The moment the halt took place, off came the boxes from the mule—a little portable table was set up—knives, forks, glasses and cups were laid out—a capacious coffee-tin was put upon three stones over a heap of bramble, and in three minutes each officer could take a cup of this refreshing drink after his hot march, with a biscuit and morsel of cheese, and a chasse of brandy afterwards. The men were equally alert in providing themselves with their favourite beverage. In a very short space of time two or three hundred little camp-fires were lighted, sending up tiny columns of smoke, and coffee-tins were boiling, and the busy brisk vivandière, with a smile for every one, and a joke or box on the ear for a favourite vieux moustache, passed along through the blaze, and filled out tiny cups of Cognac to the thirsty soldiers. Pipes of every conceivable variety of shape were lighted, and a hum and bustle rose up from the animated scene, so rich in ever-shifting combinations of form and colour that Maclise might have looked on it with wonder and despair. Regiment after regiment came up on the flanks of the Zouaves, halted, and repeated the process, the only remarkable corps being the Indigènes, or native Zouaves, dressed exactly the same as the French, except that jackets, trousers, and vest are of a bright powder blue, trimmed with yellow, and their turbans, or the folds of linen round the fez, are of pure white.
REVIEW OF FRENCH TROOPS.
In an hour or so the crest of the hill, which extended in undulating folds for two or three miles, was covered by battalions of infantry, and they might be seen toiling up the opposite ridge, till nothing was visible from one extremity to the other but the broken lines of these stalwart battalions. There was a ready, dashing, serviceable look about the men that justified the remark of one of the captains—"We are ready as we stand to go on to St. Petersburg this instant." There was a vivacity, so to speak, about the appearance of the troops which caught the eye at once. The air of reality about this review distinguished it from sham fights and field-days, and all holiday demonstrations of the kind. Before twelve o'clock there were about 20,000 troops on the opposite ridges of hills—an excellently-appointed train of artillery of nine-pounder guns, with appointments complete, being stationed in the valley below. The columns, taken lineally, extended upwards of eightmiles. Strange as such a spectacle must have been to Turks and Greeks, there was scarcely a native on the ground. Whether fear or apathy kept them away, it is impossible to say; but Gallipoli, with its 15,000 inhabitants, sent not a soul to gaze upon the splendid spectacle. If Horace be right, the Gallipolitans have indeed discovered the secret of the only true happiness. They absolutely revel in the most voluptuous indulgence of thenil admirari. While six or seven French men-of-war were anchored in their waters, while frigates and steamers and line-of-battle ships kept passing up and down in continuous streams, waking the echoes of the Dardanelles with endless salutes, not a being ever came down to glance at the scene. The old crones sat knitting in their dingy hovels; the men, i.e., the Greeks, slouched about the corners in their baggy breeches, and the pretty and dirty little children continued their games without showing the smallest sign of curiosity, though a whole fleet was blazing away its thunder in an Imperial welcome within a few yards of them.

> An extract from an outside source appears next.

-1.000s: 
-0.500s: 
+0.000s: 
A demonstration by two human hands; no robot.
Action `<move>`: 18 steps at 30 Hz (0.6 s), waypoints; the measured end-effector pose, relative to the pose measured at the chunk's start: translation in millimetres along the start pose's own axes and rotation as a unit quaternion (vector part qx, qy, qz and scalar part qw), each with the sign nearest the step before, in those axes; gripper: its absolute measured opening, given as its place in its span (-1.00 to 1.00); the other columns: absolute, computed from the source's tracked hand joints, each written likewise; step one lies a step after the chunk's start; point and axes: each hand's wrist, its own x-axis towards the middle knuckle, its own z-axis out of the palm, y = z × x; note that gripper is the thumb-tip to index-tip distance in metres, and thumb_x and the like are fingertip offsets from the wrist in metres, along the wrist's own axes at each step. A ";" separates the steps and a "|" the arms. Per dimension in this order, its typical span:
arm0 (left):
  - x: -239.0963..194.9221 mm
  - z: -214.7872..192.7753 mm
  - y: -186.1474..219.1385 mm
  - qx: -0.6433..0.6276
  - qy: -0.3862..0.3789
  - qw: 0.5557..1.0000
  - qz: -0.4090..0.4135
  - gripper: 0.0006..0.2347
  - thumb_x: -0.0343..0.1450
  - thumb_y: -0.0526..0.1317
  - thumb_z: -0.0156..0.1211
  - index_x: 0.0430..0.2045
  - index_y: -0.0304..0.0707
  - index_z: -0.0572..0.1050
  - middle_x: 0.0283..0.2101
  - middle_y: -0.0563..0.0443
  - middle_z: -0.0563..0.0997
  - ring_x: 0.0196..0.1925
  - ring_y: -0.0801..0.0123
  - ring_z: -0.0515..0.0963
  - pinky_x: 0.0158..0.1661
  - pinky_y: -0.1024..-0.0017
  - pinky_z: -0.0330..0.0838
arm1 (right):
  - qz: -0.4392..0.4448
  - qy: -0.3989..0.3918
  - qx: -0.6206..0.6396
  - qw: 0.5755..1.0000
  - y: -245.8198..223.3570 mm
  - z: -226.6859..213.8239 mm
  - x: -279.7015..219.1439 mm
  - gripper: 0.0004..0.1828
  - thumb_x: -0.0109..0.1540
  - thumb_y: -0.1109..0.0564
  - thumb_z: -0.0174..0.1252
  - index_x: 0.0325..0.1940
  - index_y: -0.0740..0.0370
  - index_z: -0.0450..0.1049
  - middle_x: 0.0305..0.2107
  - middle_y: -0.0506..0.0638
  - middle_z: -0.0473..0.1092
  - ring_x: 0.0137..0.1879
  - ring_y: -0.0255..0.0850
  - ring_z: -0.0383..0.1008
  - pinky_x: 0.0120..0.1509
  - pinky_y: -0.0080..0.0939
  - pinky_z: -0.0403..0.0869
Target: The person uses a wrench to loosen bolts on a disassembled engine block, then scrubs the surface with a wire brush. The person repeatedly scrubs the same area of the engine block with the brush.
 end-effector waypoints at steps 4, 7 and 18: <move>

As for the Turks, they sat so obstinately on their shelves and smoked their apathetic pipes so pertinaciously—they were so determined in resenting the impulses of curiosity—that one's fingers were perpetually itching to indulge in the luxury of giving them a slap in the face, and it was all but impossible to resist the impulse of trying what effect a kick would have had in disturbing such irritating equanimity. There were no Chobham crowds to break the uniformity of the lines of military, but great numbers of the English soldiery, in their Sunday costume, turned out and "assisted" at the ceremony. Shortly before twelve o'clock, a brilliant staff—it did indeed literally blaze in gold and silver, brass and polished steel, as the hot sun played on rich uniforms and accoutrements—was visible coming up the valley from the direction of the town. They were preceded by four vedettes, French dragoons with brazen helmets and leopard-skin mountings; the various staff officers in advance; then Prince Napoleon, in the uniform of a Lieutenant-General, and General Canrobert, in full dress and covered with orders, on one side, and Sir George Brown on the other, both somewhat in the rear. The effect of thecortégeas it swept past, the vision of prancing horses and gorgeous caparisons, of dancing plumes, of gold and silver lace, of hussar, dragoon, artillery, rifle, Zouave, spahi, lancer, of officers of all arms, dressed with that eye to effect which in France is very just as long as men are on horseback, was wonderful. It flashed by like some grand procession of the stage, if one can so degrade its power and reality by the comparison. It was not gratifying to an Englishman to observe the red coatee and cocked hat; the gold epaulettes and twist of the British officers looked very ill amid all the variety of costume in which the French indulged, nor was it without reason that the latter complained they could not tell which was the general or which the captain by their uniforms.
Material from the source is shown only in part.